Flask + Gunicorn app repeatedly getting killed and restarting

Service ID: f9e8d800-7f5f-4cdf-a508-830ce6caf939 We have a Flask app deployed using the Gunicorn server; our start command in our Profile is: web: gunicorn -w 1 --threads 300 server:app We recently did a new deploy and started observing our worker getting repeatedly killed and restarted.
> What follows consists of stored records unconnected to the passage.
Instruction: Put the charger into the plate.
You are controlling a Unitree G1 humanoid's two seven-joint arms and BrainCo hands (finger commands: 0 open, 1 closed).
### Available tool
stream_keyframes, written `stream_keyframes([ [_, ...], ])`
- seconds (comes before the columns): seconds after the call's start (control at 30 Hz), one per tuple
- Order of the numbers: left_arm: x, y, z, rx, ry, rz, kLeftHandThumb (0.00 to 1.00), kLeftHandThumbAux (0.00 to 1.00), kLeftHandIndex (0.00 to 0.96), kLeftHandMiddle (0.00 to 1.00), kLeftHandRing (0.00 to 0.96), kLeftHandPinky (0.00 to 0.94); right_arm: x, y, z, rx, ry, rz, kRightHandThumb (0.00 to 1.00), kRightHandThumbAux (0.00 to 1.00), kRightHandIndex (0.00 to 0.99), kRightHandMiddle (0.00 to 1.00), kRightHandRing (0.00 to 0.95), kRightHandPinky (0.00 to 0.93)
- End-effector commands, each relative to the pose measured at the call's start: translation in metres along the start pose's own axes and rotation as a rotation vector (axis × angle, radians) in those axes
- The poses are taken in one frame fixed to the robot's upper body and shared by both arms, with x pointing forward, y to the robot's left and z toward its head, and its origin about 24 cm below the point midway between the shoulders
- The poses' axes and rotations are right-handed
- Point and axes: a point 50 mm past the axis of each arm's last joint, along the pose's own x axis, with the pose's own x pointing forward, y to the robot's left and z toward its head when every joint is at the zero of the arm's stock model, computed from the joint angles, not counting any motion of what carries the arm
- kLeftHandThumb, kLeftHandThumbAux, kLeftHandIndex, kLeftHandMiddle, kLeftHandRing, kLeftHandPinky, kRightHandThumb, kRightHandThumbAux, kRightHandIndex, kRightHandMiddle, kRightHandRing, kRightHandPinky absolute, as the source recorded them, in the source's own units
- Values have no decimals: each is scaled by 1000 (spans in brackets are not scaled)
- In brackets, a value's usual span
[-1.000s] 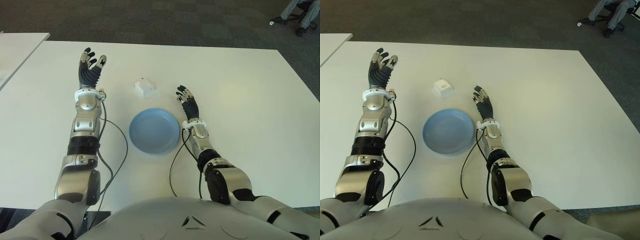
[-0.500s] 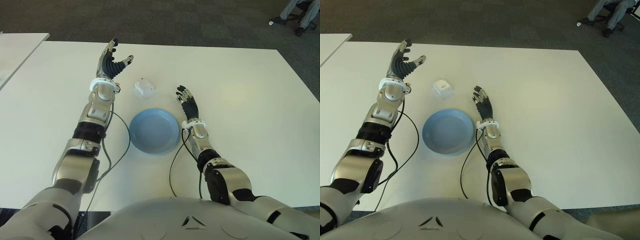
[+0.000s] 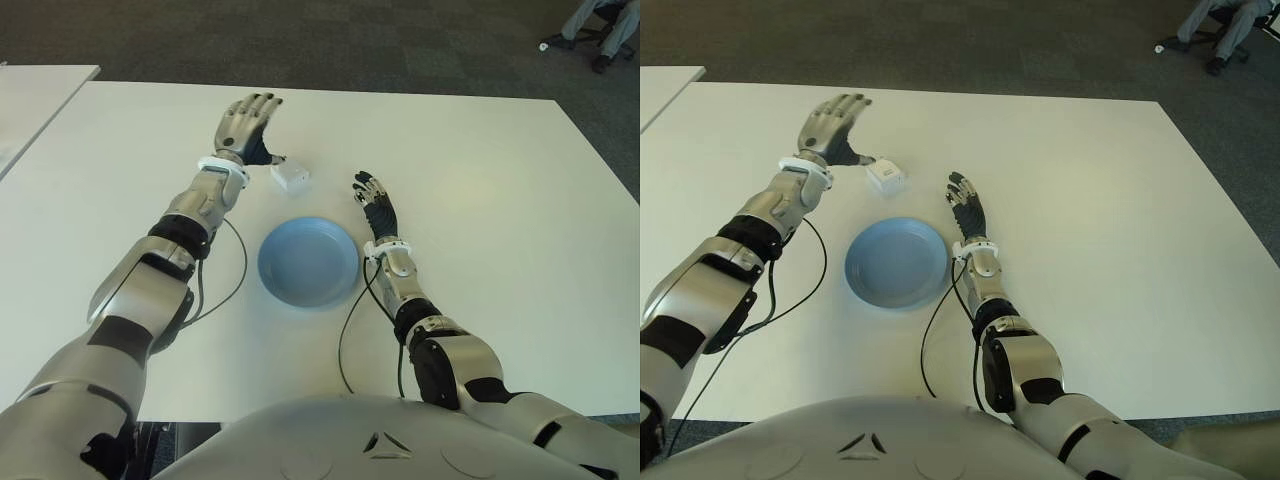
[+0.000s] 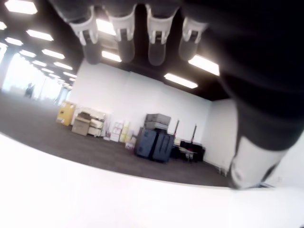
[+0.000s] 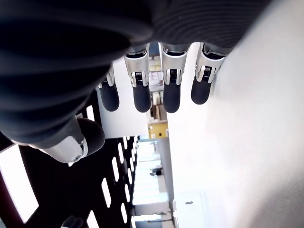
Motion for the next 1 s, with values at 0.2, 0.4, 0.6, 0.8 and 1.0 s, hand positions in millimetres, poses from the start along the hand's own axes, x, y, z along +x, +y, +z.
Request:
stream_keyframes([
  [0.2, -19, -33, -7, 357, -167, -214, 8, 846, 20, 13, 2, 2, -12, 10, -22, 63, 114, -3, 13, 528, 146, 164, 133, 124],
  [0.4, -27, -45, -6, 494, -238, -301, 0, 841, 1, 1, 0, 0, -12, 10, -22, 67, 110, 5, 4, 547, 145, 171, 142, 134],
  [0.6, -36, -56, -6, 550, -284, -370, 0, 817, 0, 0, 0, 0, -12, 10, -22, 66, 111, 4, 0, 557, 142, 175, 146, 131],
  [0.8, -46, -66, -9, 552, -295, -414, 0, 796, 0, 0, 0, 0, -12, 10, -22, 76, 114, 9, 0, 557, 131, 168, 140, 128],
  [1.0, -53, -73, -11, 539, -295, -467, 0, 780, 0, 0, 0, 0, -12, 11, -22, 72, 107, 17, 0, 554, 118, 159, 136, 134],
])
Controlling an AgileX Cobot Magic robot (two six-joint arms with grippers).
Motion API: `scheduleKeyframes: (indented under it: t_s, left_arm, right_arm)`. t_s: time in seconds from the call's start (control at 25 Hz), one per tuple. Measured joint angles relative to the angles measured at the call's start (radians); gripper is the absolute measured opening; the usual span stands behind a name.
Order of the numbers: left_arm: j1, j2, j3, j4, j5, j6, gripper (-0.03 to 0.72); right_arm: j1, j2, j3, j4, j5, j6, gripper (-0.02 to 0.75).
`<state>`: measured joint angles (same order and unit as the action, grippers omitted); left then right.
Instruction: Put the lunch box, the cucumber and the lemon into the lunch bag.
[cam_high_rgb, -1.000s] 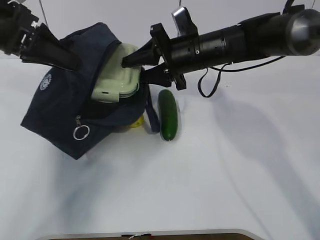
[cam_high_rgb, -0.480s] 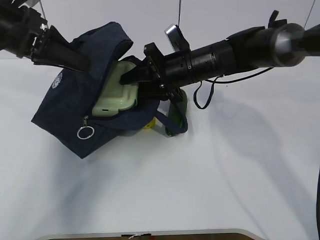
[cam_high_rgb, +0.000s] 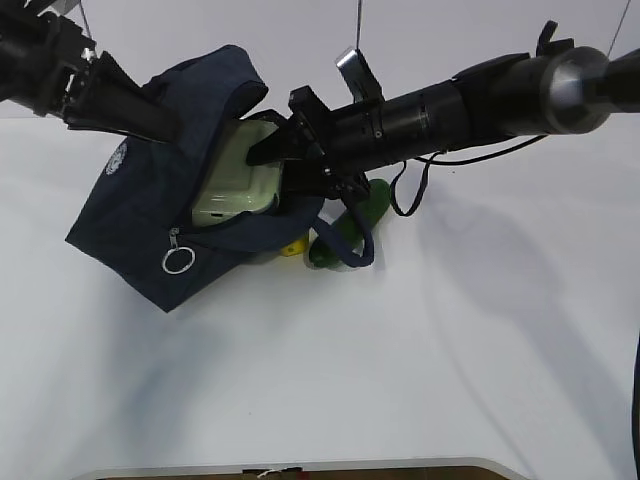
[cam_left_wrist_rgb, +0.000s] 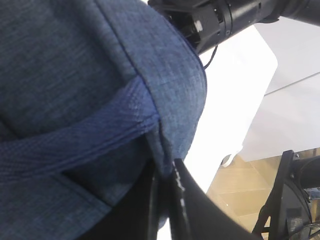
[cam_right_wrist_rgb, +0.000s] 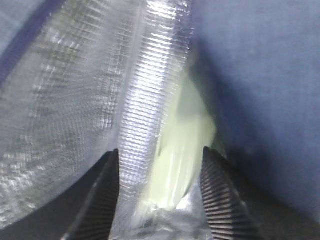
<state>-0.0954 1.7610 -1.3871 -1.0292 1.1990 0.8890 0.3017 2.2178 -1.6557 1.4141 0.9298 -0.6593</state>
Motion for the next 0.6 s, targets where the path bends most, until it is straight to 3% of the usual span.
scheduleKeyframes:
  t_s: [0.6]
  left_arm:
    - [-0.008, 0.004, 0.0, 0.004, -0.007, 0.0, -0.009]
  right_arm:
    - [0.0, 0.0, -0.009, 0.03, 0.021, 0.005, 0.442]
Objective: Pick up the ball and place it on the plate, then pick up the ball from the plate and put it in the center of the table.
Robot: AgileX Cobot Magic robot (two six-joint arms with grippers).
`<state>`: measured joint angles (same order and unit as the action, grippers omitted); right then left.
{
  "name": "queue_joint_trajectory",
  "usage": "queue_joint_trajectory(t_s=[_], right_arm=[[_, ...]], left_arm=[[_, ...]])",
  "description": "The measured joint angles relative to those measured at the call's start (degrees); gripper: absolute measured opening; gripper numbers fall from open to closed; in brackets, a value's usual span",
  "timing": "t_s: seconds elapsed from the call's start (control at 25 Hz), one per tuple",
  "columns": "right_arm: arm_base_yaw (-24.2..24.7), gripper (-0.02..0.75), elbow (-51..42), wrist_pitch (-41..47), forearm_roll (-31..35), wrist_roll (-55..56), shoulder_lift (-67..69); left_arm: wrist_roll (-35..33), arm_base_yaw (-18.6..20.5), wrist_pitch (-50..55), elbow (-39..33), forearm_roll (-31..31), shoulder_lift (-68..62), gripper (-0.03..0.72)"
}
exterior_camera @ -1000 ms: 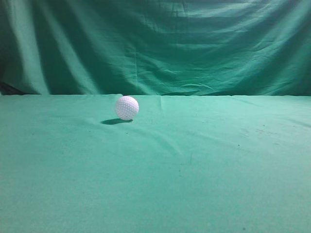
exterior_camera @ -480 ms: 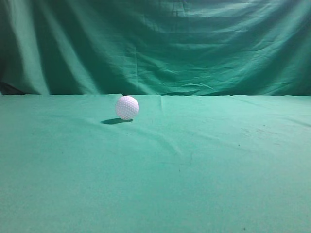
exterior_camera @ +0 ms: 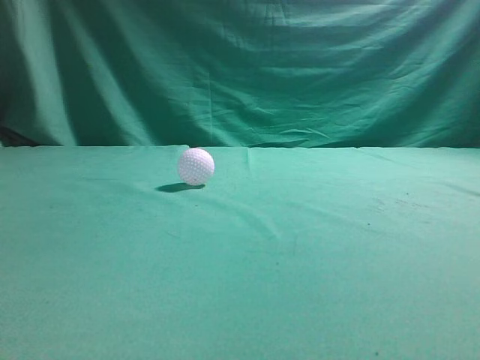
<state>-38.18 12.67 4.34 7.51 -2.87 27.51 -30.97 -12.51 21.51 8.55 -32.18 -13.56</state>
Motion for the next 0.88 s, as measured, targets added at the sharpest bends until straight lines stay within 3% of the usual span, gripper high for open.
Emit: queue_joint_trajectory(t_s=[0.44, 0.88], right_arm=[[0.9, 0.0, -0.8, 3.7, -6.5, -4.4, -2.1], [25.7, 0.0, -12.8, 4.7, -2.6, -4.1, -19.1]], left_arm=[[0.0, 0.0, 0.0, 0.0, -0.1, 0.0, 0.0], [0.0, 0.0, 0.0, 0.0, -0.1, 0.0, 0.0]])
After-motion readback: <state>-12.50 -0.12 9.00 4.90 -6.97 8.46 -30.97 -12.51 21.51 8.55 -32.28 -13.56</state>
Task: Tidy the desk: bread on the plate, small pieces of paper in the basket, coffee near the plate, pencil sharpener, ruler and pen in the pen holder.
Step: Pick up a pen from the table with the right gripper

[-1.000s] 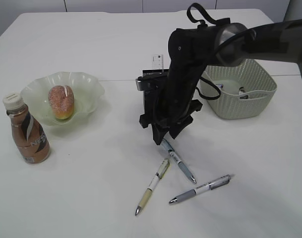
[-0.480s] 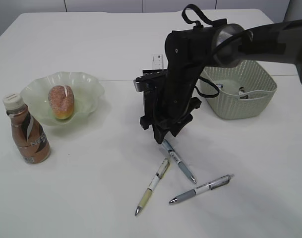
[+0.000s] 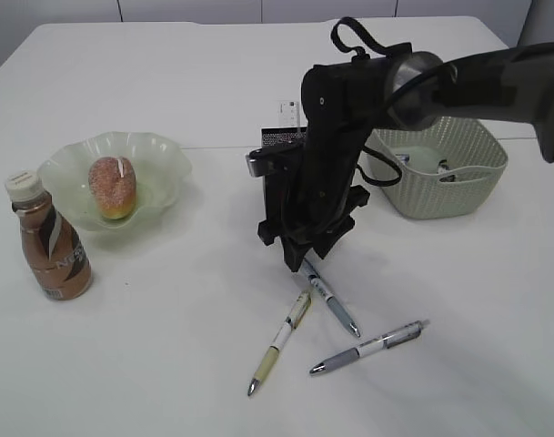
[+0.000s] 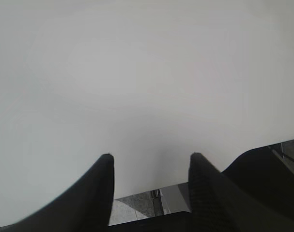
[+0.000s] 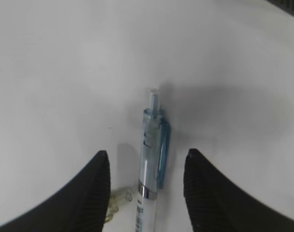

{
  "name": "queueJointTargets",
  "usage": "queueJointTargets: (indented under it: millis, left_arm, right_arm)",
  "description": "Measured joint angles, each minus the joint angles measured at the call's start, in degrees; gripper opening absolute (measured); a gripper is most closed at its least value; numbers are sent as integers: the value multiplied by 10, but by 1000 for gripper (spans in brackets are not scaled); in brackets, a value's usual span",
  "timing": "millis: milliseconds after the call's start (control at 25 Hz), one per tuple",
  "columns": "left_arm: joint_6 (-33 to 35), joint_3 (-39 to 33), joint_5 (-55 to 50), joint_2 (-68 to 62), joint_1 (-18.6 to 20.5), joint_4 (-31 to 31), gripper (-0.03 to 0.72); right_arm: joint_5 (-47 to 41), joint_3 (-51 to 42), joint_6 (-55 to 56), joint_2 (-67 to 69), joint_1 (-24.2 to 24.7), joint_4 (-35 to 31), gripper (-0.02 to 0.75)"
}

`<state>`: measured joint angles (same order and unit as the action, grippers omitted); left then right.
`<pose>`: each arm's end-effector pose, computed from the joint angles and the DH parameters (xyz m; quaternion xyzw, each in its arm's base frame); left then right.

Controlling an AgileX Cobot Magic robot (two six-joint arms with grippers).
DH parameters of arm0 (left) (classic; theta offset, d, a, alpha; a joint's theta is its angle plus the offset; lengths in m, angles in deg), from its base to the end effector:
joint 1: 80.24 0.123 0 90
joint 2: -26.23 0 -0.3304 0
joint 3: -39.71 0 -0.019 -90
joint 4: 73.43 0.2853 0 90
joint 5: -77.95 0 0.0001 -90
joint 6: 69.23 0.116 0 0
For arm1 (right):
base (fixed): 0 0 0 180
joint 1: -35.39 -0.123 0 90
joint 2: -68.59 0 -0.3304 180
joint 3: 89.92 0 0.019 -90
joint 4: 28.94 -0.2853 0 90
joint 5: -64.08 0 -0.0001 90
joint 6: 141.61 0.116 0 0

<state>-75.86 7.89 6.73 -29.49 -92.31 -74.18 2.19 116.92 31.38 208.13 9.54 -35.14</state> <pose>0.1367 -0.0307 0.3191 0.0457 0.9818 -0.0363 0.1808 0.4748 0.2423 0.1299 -0.2599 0.9633 0.0559 0.0385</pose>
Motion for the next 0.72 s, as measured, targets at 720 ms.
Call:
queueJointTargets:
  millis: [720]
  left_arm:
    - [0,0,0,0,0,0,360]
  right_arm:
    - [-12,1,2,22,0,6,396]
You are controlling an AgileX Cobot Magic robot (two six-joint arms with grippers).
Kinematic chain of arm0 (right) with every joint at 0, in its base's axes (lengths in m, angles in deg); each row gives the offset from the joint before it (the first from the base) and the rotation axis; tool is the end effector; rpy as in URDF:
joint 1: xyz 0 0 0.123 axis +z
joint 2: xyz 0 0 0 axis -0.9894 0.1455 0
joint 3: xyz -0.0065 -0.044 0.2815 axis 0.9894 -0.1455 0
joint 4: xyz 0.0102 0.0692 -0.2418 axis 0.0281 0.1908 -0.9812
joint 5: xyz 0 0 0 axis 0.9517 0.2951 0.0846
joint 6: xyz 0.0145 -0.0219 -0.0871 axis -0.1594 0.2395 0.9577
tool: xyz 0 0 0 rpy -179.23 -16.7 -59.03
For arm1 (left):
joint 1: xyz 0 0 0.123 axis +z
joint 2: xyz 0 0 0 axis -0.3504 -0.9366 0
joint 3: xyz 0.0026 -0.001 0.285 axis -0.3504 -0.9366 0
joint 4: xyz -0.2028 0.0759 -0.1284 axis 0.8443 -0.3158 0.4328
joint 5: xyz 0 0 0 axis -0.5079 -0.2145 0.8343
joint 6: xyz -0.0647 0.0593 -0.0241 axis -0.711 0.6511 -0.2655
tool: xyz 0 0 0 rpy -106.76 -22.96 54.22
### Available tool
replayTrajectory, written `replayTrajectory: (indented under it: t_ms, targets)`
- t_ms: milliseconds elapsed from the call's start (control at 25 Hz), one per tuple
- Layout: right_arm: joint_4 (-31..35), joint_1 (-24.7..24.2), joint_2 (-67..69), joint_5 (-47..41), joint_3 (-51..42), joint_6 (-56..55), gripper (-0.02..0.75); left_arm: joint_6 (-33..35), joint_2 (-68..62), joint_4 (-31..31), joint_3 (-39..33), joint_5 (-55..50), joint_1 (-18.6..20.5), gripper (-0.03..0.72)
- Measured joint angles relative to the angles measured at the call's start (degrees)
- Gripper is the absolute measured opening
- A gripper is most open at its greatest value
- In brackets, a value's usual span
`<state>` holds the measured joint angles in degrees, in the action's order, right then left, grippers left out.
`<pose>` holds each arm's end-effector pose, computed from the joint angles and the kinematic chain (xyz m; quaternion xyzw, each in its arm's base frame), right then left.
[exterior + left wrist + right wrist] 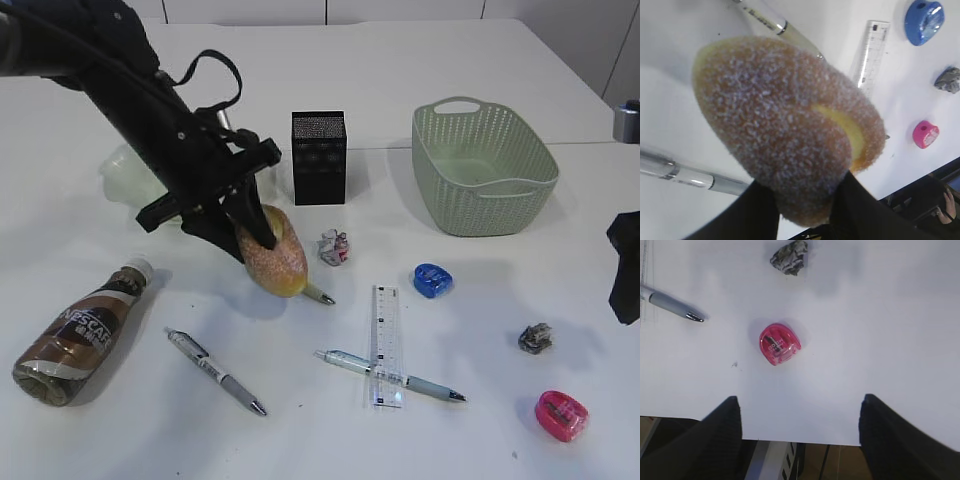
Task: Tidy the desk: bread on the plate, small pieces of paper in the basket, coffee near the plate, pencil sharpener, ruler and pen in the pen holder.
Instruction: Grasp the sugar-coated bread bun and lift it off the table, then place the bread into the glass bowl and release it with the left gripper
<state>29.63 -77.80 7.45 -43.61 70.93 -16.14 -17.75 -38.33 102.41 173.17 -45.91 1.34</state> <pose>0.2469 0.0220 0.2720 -0.0098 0.9986 0.0320 0.0418 0.3905 -0.1869 0.2051 0.0397 -0.9593 0.2730 0.0608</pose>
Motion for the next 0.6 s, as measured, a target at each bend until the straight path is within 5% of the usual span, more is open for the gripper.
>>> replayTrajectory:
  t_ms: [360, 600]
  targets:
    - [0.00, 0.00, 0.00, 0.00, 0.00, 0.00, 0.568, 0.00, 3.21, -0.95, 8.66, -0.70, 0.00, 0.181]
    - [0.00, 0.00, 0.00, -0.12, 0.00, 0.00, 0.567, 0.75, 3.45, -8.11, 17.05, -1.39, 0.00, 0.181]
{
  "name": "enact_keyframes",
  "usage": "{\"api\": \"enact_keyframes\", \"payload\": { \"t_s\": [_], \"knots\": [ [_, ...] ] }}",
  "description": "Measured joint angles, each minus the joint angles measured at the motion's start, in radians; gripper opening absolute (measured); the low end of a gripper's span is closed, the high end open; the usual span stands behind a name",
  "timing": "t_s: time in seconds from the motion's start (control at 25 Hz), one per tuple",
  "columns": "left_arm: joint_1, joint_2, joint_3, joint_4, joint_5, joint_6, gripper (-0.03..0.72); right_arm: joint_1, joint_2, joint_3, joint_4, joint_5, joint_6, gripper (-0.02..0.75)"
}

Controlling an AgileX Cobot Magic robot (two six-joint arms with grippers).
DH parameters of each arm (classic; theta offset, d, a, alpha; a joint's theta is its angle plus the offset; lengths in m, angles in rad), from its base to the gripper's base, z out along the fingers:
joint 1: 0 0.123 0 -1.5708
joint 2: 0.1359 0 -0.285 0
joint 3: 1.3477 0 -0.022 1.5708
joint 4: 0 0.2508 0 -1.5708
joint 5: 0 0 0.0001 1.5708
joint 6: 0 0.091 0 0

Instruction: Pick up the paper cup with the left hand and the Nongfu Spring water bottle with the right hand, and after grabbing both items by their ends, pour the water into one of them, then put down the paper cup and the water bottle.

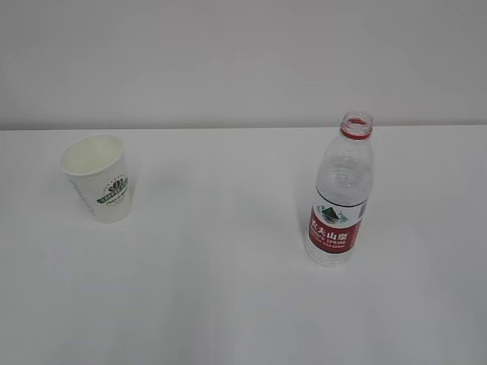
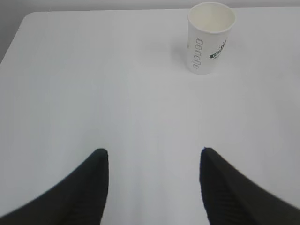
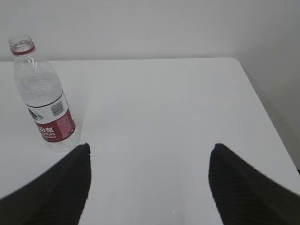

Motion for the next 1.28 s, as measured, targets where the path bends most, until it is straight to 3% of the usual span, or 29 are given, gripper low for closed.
{"api": "enact_keyframes", "payload": {
  "t_s": [0.52,1.28],
  "knots": [
    [0.000,0.165,-0.016,0.000,-0.284,0.000,0.450,0.000,0.185,-0.024,0.062,-0.173,0.000,0.587],
    [0.000,0.522,-0.016,0.000,-0.637,0.000,0.450,0.000,0.415,-0.024,0.067,-0.414,0.000,0.587]
  ]
}}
Here is the error trace that keeps occurring after each restart:
[2023-07-18 01:52:35 +0000] [1] [CRITICAL] WORKER TIMEOUT (pid:12962)
Exception ignored in: <module 'threading' from '/root/.nix-profile/lib/python3.9/threading.py'>
Traceback (most recent call last):
File "/root/.nix-profile/lib/python3.9/threading.py", line 1447, in _shutdown
atexit_call()
File "/root/.nix-profile/lib/python3.9/concurrent/futures/thread.py", line 31, in _python_exit
t.join()
File "/root/.nix-profile/lib/python3.9/threading.py", line 1060, in join
self._wait_for_tstate_lock()
File "/root/.nix-profile/lib/python3.9/threading.py", line 1080, in _wait_for_tstate_lock
if lock.acquire(block, timeout):
File "/opt/venv/lib/python3.9/site-packages/gunicorn/workers/base.py", line 203, in handle_abort
sys.exit(1)
SystemExit: 1
[2023-07-18 01:52:36 +0000] [1] [ERROR] Worker (pid:12962) exited with code 255
[2023-07-18 01:52:36 +0000] [1] [ERROR] Worker (pid:12962) exited with code 255.
[2023-07-18 01:52:36 +0000] [13217] [INFO] Booting worker with pid: 13217
[2023-07-18 01:52:35 +0000] [1] [CRITICAL] WORKER TIMEOUT (pid:12962)
Exception ignored in: <module 'threading' from '/root/.nix-profile/lib/python3.9/threading.py'>
Traceback (most recent call last):
File "/root/.nix-profile/lib/python3.9/threading.py", line 1447, in _shutdown
atexit_call()
File "/root/.nix-profile/lib/python3.9/concurrent/futures/thread.py", line 31, in _python_exit
t.join()
File "/root/.nix-profile/lib/python3.9/threading.py", line 1060, in join
self._wait_for_tstate_lock()
File "/root/.nix-profile/lib/python3.9/threading.py", line 1080, in _wait_for_tstate_lock
if lock.acquire(block, timeout):
File "/opt/venv/lib/python3.9/site-packages/gunicorn/workers/base.py", line 203, in handle_abort
sys.exit(1)
SystemExit: 1
[2023-07-18 01:52:36 +0000] [1] [ERROR] Worker (pid:12962) exited with code 255
[2023-07-18 01:52:36 +0000] [1] [ERROR] Worker (pid:12962) exited with code 255.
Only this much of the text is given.